__What you will do__: Restate the records in full, so that each line matches the original exactly.

Data excerpts
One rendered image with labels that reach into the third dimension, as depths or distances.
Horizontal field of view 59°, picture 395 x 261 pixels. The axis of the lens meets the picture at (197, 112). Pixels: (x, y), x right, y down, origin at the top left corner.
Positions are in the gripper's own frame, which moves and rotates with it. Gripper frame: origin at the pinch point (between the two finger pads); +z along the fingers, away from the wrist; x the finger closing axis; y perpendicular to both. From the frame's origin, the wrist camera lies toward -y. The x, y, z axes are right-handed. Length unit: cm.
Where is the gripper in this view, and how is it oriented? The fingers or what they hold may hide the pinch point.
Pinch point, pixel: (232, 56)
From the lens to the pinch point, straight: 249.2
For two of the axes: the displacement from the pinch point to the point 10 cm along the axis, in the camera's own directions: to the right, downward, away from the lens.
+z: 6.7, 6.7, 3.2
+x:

__Completed task__:
One rendered image with labels that reach into the third dimension, as depths or distances.
Horizontal field of view 59°, picture 395 x 261 pixels. The axis of the lens meets the picture at (197, 112). Pixels: (x, y), x right, y down, origin at the top left corner.
Positions are in the gripper's own frame, which moves and rotates with it. Gripper frame: origin at the pinch point (between the two finger pads); +z along the fingers, away from the wrist; x the finger closing axis; y perpendicular to both. From the frame's origin, the wrist camera lies toward -y. The x, y, z axes are right-handed. Length unit: cm.
Where is the gripper in this view, and how is it oriented? The fingers or what they hold may hide the pinch point.
Pinch point, pixel: (232, 56)
From the lens to the pinch point, straight: 249.2
For two of the axes: the displacement from the pinch point to the point 10 cm along the axis, in the camera's own directions: to the right, downward, away from the lens.
+z: 6.7, 6.7, 3.2
+x:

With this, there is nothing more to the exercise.